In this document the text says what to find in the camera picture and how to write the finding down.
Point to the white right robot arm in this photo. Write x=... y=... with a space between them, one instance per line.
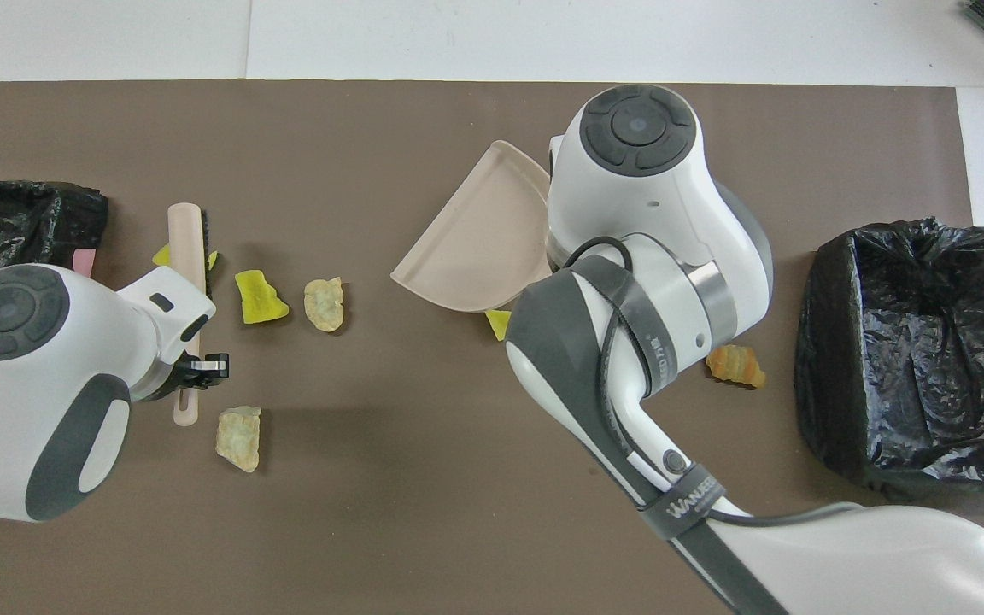
x=629 y=213

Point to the pale striped bread piece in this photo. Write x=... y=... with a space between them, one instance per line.
x=324 y=304
x=239 y=439

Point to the yellow green sponge piece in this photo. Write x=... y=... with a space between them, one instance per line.
x=260 y=299
x=499 y=323
x=161 y=255

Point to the beige plastic dustpan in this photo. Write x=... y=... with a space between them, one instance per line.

==================================================

Output the entries verbatim but drop the images.

• **Solution below**:
In this document the text says what to find in the camera picture and how to write the finding down.
Point to the white right robot arm in this photo. Write x=... y=... with a space between them, one instance per line.
x=629 y=213

Point to the pale striped bread piece in this photo. Write x=... y=... with a space between them, one instance per line.
x=324 y=304
x=239 y=439

Point to the yellow green sponge piece in this photo. Write x=... y=... with a space between them, one instance per line.
x=260 y=299
x=499 y=323
x=161 y=255

Point to the beige plastic dustpan in this photo. Write x=... y=... with a space between them, one instance per line.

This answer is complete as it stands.